I was initially a bit concerned this was going to be a slightly-more horror oriented version of Harry Potter, based largely off the title. I needn’t have been worried. For at least the first two books, this is quite startlingly dark and on the razor’s edge. As for the third… well, we’ll get to it. The setting here is a world where Filipino shapeshifters called aswangs, which feed on the fear of their victims, are migrating across from their home country and through Alaska. Lined up to stop them, by any means necessary, are hunters; it’s a harsh and often brief occupation. To replace those lost in battle, the titular establishment exists on Kodiak Island, to train hunters – mostly members of families who have been in the bloody business for generations.

Into this comes Ollie Andrews, a waitress who kills an aswang, and is recruited (well, abducted is probably closer) into Fear University. Her survival is largely down to an unusual illness/talent: her inability to feel pain. No pain = no fear, and so nothing an aswang can use against her. However, this ability has caused her issues in the past – not least,  her abduction by a father/son pair of psychopaths. Though Ollie escaped, killing the father in the process, she has been pursued by the survivor, Max. This has forced Ollie to change her identity and keep on the move to avoid him tracking her down. FU [I’m not sure if the author chose the name for that acronym!] might offer her somewhere to belong, replacing the family she never had.

Keyword: might. For she has to overcome the prejudices of the other students, due to Ollie not being from one of those historic families. And that’s just the start, as she begins to discover the university’s quest to win the war under its head, Dean Bogrov and his shady scientific experiments. It also turns out there is a third group, operating between the aswangs and the humans, and Ollie’s past comes back into play; she was an orphan who never knew her father, and whose mother abandoned her in a closet. That’s an awful lot to unpack, and for the first two books, Collett does an admirable job. It’s a gritty approach, with Ollie a severely-damaged heroine, who has enough issues for an entire conference.

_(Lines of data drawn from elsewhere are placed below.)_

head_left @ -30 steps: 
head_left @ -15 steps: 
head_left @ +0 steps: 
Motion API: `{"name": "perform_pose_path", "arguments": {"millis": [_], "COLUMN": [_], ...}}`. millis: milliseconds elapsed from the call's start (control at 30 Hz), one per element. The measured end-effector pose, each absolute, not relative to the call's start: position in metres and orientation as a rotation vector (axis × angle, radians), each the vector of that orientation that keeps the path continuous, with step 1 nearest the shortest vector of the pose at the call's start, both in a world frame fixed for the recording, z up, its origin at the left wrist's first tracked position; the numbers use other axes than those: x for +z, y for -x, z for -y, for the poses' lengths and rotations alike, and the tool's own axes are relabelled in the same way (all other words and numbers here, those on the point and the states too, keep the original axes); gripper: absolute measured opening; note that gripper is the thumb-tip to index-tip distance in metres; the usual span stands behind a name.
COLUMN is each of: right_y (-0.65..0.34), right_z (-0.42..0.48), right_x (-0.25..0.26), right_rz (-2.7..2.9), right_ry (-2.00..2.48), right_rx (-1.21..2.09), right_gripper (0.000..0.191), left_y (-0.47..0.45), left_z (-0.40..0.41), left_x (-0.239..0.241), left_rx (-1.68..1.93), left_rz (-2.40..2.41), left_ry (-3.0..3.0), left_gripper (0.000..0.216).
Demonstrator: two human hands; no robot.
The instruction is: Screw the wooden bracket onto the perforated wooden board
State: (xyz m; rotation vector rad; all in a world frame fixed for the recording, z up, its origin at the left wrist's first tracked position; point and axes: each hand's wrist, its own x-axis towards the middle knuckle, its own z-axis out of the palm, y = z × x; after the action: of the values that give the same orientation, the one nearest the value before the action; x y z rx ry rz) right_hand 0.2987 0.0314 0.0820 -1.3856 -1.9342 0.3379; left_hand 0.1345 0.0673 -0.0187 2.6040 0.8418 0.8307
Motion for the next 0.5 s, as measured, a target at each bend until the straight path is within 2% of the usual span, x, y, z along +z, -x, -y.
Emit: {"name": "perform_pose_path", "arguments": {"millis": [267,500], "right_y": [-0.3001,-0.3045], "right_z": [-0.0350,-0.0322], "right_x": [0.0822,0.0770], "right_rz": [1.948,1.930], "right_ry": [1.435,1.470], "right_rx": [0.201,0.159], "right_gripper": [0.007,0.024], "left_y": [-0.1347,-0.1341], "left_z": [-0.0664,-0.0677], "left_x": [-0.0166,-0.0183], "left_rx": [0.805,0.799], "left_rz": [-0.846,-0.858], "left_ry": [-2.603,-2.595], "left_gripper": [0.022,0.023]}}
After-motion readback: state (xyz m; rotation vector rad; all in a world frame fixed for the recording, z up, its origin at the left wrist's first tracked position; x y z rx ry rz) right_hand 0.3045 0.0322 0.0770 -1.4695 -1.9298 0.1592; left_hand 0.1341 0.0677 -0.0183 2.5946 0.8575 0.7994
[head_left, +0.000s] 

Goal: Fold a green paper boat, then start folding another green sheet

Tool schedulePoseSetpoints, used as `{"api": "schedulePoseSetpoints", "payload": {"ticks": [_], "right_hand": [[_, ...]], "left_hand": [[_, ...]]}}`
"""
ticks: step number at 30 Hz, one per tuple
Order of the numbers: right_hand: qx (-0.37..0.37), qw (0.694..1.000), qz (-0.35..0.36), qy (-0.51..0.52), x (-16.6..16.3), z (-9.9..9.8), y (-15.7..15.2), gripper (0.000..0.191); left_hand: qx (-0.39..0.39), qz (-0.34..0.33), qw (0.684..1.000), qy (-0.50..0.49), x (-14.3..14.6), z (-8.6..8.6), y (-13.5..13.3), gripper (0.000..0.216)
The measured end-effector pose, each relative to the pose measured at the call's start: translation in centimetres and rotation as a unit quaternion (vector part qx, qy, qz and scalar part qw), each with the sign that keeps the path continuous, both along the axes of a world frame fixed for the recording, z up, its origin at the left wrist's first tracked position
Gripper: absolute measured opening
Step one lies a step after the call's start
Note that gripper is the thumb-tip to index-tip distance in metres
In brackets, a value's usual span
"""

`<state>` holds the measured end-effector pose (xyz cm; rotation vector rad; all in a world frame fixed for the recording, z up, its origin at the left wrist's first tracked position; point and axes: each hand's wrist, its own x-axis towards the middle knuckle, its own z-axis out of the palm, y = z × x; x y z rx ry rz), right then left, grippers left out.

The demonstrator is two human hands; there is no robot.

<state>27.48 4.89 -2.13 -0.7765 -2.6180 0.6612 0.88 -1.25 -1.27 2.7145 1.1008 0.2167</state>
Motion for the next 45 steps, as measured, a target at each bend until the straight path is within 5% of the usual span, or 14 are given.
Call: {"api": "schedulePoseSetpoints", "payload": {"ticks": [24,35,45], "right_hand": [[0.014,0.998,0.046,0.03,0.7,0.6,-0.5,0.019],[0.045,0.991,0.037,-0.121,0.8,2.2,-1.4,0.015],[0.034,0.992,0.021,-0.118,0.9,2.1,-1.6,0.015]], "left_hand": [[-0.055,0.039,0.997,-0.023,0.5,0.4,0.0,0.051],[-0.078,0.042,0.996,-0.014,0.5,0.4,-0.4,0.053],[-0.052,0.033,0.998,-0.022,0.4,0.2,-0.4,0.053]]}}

Those opening two books keep the story going forward. In the first volume, Fear University, she learns to tap into the power her talent gives her; builds a relationship with the similarly-broken young hunter Luke, who is her mentor; discovers aswang saliva can make her feel pain; finds out who her father was; and has to go through a life-or-death test involving both her, and her best friend at FU, Sunny. The second, Killing Season, is a rather drastic change in approach, with Ollie, Luke and others sent north to Barrow for the winter break, when the aswang are most active.  That was the location used for vampire action film 30 Days of Night, and serves the same kind of purpose here. However, it’s almost as much a whodunnit, with the large house which is the hunters’ base apparently home to a killer. Not helping matters: Max shows up in town.

Then there’s the third… I should probably have detected the change in approach, based entirely on the title: Monster Mine. For sadly, the series loses its edge entirely. Rather than turning into Harry Potter, it instead becomes something which combines the whiny angst of the Twilight series, with the Daddy issues from Star Wars. That’s about as appetizing as it sounds, and by the end, this was a chore to slog through. To the point, indeed, that the free novella included in this omnibus edition, was left entirely unread. Collett does, at least, tie things up reasonably well, giving the reader some closure. It’s a pity that the groundwork laid for a memorable anti-heroine over the first two volumes, evaporates so drastically in the third.

Author: Meg Collett
Publisher: Amazon Digital Services, available through Amazon, both as a paperback and an e-book
Books 1-3 of 5 in the Fear University series.